The open interest for CME bitcoin futures has risen 58% to $6.8B in February compared to an 86% increase to around $1.1B for CME ether futures. While the absolute figures continue to highlight the differences in market participation and trading activity between these two assets, the trend reveals how ETH has started to catch up to BTC in terms of performance as of late. We’ve previously mentioned in our Monthly Outlook that we believe ETH will continue to close the distance to its peers in 1H24, particularly as we’re seeing a resurgence in decentralized finance (DeFi) activity. Indeed, the total value locked on Ethereum is already up almost 50% to $46.6B from $31.2B at the start of the year, according to DeFiLlama.
Onchain: Ethena
Meanwhile, Ethena Labs has been getting a lot of attention this week for its interest-bearing “synthetic dollar” USDe that launched on Ethereum mainnet on February 19. It has already seen the annualized (variable) rate of return rise to as much as 27% (though that’s since dropped to 15% on February 22 before recovering to 24% as of February 23 9am ET). The total value locked on the protocol has climbed to $418M as of February 23.
In basic terms, the concept behind Ethena is that it tokenizes the “cash and carry” trade between spot and perpetual futures (perps). Specifically, USDe pays earnings from the basis trade structure of long staked ETH (or the equivalent liquid staked tokens) and short ETH perps, which works as long as the combination of funding rates and staked ETH yield stays positive.
That is, USDe holders theoretically earn the (1) staking yield on the staked ETH plus the (2) funding rates received from being short perps. (Note that Ethena has a $10M insurance fund to guard against negative funding rates.) Also, returns are earned only by the proportion of USDe that is staked (similar to sDAI on Gnosis), which enables USDe stakers to receive a higher annualized reward that is greater than the sum of the funding and staking yields.

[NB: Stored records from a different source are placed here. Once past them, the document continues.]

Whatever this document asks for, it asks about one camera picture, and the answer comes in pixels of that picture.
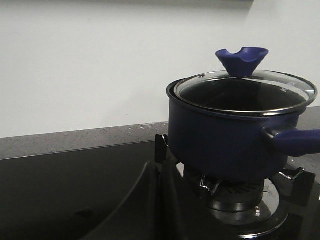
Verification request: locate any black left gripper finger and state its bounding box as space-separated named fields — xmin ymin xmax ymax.
xmin=83 ymin=161 xmax=184 ymax=240

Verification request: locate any dark blue saucepan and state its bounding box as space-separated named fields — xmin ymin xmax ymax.
xmin=166 ymin=83 xmax=320 ymax=183

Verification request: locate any glass lid with blue knob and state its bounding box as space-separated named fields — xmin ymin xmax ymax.
xmin=173 ymin=47 xmax=318 ymax=117

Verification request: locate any black pot support grate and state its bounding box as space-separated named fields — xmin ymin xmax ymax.
xmin=154 ymin=133 xmax=317 ymax=238

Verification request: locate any black round gas burner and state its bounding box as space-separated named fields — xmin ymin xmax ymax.
xmin=183 ymin=166 xmax=280 ymax=226

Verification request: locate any black glass gas stove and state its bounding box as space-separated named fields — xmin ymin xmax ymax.
xmin=0 ymin=106 xmax=320 ymax=240

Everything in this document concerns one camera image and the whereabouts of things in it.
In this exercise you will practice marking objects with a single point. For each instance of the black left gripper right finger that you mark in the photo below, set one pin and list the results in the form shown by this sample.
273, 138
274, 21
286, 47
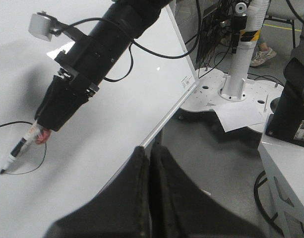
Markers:
180, 209

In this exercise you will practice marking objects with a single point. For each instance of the whiteboard marker with black cap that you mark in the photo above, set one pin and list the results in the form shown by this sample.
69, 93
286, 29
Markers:
36, 134

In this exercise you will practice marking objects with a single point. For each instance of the white robot base platform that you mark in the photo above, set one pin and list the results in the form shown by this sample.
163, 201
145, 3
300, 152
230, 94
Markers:
258, 110

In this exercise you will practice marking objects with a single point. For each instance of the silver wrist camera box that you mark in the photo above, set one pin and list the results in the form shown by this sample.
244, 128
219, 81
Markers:
41, 25

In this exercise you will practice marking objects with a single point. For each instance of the white whiteboard with aluminium frame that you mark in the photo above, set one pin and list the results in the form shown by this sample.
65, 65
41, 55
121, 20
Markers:
50, 181

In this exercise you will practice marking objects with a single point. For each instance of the black robot torso link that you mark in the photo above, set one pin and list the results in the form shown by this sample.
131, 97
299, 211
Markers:
290, 94

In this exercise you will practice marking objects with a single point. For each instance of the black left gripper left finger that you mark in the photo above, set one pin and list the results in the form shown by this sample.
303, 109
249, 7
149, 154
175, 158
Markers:
120, 210

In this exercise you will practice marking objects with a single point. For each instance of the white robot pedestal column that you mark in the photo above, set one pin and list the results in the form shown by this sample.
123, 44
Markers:
246, 25

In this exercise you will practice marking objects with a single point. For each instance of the metal chair frame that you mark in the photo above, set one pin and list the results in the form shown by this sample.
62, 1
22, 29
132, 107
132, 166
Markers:
287, 12

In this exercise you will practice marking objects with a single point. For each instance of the white sneaker shoe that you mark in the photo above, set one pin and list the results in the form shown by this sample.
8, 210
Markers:
262, 57

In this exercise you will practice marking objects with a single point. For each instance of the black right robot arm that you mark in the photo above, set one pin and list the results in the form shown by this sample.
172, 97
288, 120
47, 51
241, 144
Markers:
92, 56

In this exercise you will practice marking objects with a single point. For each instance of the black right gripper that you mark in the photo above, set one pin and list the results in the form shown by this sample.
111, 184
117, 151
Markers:
62, 99

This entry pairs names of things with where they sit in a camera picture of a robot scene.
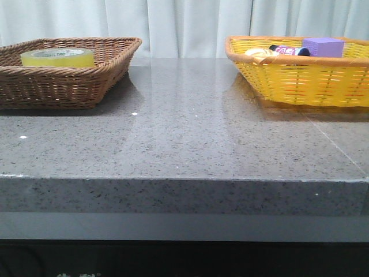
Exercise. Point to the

In our view, Ethena’s earning mechanics are rooted in real value capture despite its high rates. Similar basis trades have long existed in traditional finance to take advantage of the gap between futures and spot markets. That said, the structure embedded in USDe is not risk-free, which Ethena has been transparent with.
Separately, one concern we have for markets as a whole is that should this protocol grow substantially, it could cause a possible imbalance in favor of shorts in the perps market, thus having a disproportionate effect on funding rates. However, funding rates drop when deposits grow significantly, since the funding market compresses as the number of short perp positions increases. This may pose a natural ceiling of sorts on the total value locked in the protocol – albeit this could fluctuate depending on the positioning of other perps market participants. Indeed, depending on that variability, annualized USDe staking returns may find themselves competing with similar rates for deposits in mature lending protocols (e.g. a 10% USDC Aave deposit rate on Base), which may carry lower premiums because they ostensibly have fewer risk vectors in our view.
More broadly, we believe that Ethena is reflective of the central role that real ETH yield will play in novel DeFi innovations this cycle. As more protocols build on Ethereum’s staking and restaking primitives, we think there will continue to be a growing complex of sophisticated products onchain.
Correction: Ethereum’s client centralization risks
Separately, we also want to revisit a statement laid out in the previous weekly that the Geth supermajority risk had been “largely mitigated”. Although there has indeed been significant progress in client diversification in the past month as the ratio of minority known clients has more than doubled from 15% to 32%, there is still much more room for progress before concerns around Geth centralization are fully resolved. Given that 43% of Ethereum validators have not self-reported their execution clients (there are debates around the accuracy of the previously used crawler-based estimate of validator client diversity), a conservative threshold for considering this threat vector sufficiently resolved would be when the proportion of self-reported minority clients exceeds 33% of the entire network – it currently sits at 18%. Commitments by large staking providers such as Coinbase and Lido, which has increasingly diversified their underlying clients, shows that promising progress has been – and continues to be – made in this regard, but we are not out of the woods yet.